1. Wealthier Americans will still get abortions. Lower-income Americans will have children at the wrong time. There is a slogan, based on the experiences of pre-Roe America that says, “You can’t ban abortion, you can only ban safe abortion.” But the Turnaway Study suggests a more nuanced outcome than a proliferation of back-alley abortions. In states that ban abortion, people with the information, financial resources and physical capability will travel hundreds of miles to get an abortion in another state or find a way to access medication abortion pills online. These abortions will be as safe as if they had occurred in their own state, as long as it doesn’t take people too long to get them. But people without the means to circumvent their state’s laws will give birth instead.
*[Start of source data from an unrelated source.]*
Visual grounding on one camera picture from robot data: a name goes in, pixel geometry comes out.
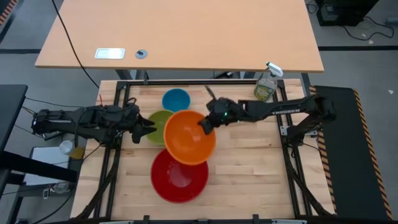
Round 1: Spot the tan wooden desk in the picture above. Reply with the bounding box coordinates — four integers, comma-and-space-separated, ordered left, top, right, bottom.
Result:
34, 0, 325, 74

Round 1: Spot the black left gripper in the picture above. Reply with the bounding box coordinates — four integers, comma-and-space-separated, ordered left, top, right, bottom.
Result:
122, 104, 158, 144

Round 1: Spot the black computer case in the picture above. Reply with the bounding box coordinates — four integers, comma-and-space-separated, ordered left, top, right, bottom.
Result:
315, 0, 380, 27

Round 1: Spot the white board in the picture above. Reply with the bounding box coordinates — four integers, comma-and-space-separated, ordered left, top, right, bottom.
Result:
23, 146, 71, 187

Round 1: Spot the white rectangular card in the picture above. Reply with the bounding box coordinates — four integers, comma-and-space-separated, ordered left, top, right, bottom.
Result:
95, 47, 126, 60

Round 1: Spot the black hazard-striped floor mat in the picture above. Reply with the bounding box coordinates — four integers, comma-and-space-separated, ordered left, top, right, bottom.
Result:
309, 85, 394, 221

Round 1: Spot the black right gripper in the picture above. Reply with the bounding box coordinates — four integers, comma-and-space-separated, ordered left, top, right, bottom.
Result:
198, 84, 247, 136

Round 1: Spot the black aluminium table frame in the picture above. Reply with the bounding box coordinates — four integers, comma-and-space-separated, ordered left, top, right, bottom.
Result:
77, 79, 335, 224

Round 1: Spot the orange bowl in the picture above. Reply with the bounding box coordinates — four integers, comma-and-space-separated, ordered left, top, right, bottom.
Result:
163, 109, 217, 166

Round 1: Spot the green bowl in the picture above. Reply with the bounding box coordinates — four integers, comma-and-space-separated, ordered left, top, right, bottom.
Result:
146, 110, 175, 146

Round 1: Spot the black floor cable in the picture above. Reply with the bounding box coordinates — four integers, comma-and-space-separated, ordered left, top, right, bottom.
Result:
341, 15, 396, 41

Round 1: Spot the blue bowl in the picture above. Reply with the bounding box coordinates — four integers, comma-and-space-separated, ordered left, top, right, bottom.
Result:
161, 88, 191, 113

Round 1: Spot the long black cable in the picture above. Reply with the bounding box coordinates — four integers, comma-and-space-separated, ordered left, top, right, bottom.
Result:
51, 0, 100, 90

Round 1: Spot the hazard-striped floor strip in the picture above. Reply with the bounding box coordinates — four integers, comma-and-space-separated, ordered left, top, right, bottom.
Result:
0, 0, 18, 26

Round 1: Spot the clear plastic bottle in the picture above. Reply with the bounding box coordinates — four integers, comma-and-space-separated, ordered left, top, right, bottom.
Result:
58, 139, 85, 160

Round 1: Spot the red bowl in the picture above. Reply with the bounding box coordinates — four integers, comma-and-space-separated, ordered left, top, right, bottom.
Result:
150, 148, 210, 204

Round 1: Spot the black side desk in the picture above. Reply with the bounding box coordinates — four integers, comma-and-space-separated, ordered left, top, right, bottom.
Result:
0, 83, 78, 200

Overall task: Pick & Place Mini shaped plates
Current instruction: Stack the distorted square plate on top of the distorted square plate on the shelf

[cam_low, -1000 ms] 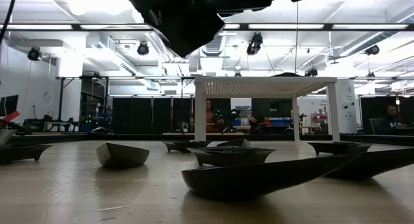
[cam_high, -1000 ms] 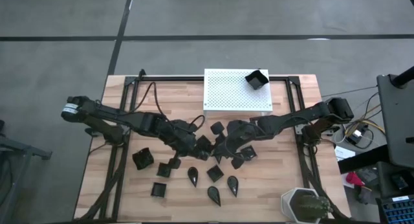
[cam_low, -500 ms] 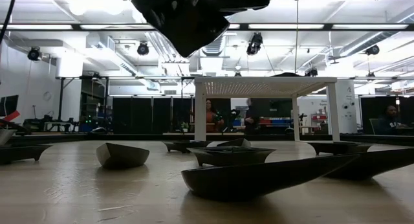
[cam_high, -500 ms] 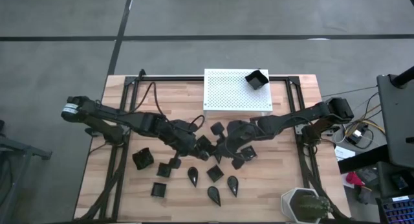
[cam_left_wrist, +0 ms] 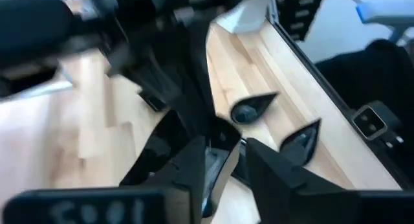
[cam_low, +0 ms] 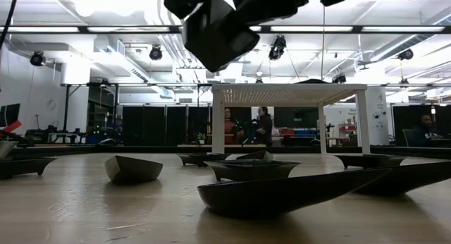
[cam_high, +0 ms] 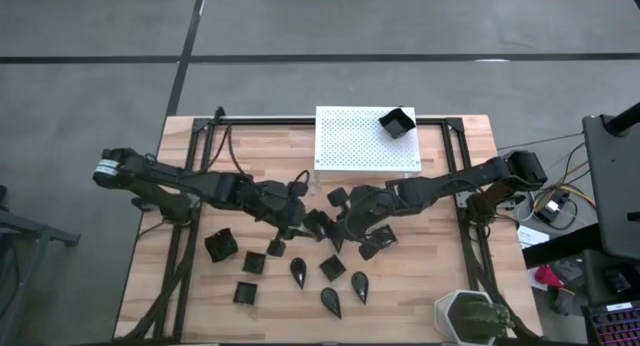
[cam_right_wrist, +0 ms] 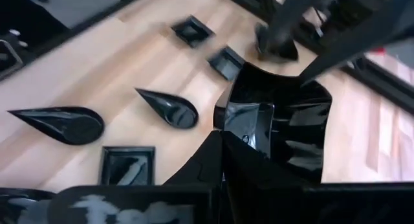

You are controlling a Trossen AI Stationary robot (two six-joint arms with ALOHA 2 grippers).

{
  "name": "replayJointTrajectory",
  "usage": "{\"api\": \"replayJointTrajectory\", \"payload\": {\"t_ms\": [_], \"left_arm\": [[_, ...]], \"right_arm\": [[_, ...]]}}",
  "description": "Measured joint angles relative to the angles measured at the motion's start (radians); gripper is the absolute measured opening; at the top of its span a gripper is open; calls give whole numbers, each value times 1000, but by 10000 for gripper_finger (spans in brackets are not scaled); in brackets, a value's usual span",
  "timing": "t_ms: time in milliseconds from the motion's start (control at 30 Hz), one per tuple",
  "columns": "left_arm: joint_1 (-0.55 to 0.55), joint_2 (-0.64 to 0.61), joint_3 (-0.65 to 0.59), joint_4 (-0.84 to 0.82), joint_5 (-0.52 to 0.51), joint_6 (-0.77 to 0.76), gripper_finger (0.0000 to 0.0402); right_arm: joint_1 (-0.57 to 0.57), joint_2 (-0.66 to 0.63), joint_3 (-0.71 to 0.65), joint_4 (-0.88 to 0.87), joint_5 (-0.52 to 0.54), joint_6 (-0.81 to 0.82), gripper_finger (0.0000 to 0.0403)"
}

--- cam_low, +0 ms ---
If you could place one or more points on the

My conservative estimate, based on studies of other restrictions on abortion, is that a quarter of those who would previously have been able to get an abortion will instead give birth. Already in the United States, thousands of people who want abortions can’t get them. Abortion bans will sharply increase this number…
3. Few people will place their children for adoption. During oral arguments in December of last year, Amy Coney Barrett suggested that women could simply drop off their newborns at hospitals or fire stations to be adopted by other families. The Turnaway Study results indicate there will likely be no great increase in the “domestic supply of infants” for adoption. We found that when someone has gone through the literally life-threatening process of staying pregnant and giving birth, the vast majority — about 90 percent — choose to parent the child.
4. More unwanted births now will result in fewer wanted births later. Based on Turnaway Study findings, I do not anticipate that banning abortion will result in a large increase in the total number of children born. Yes, in states that ban abortion, approximately a quarter of women who otherwise would get an abortion will give birth. But these births will come at the cost of people having wanted pregnancies later. Banning abortion means that people have children before they’re ready — and then are less likely to have children later, either because they have had all the children they can care for or because, although they may want more children, their life circumstances don’t improve to a point where they can do so.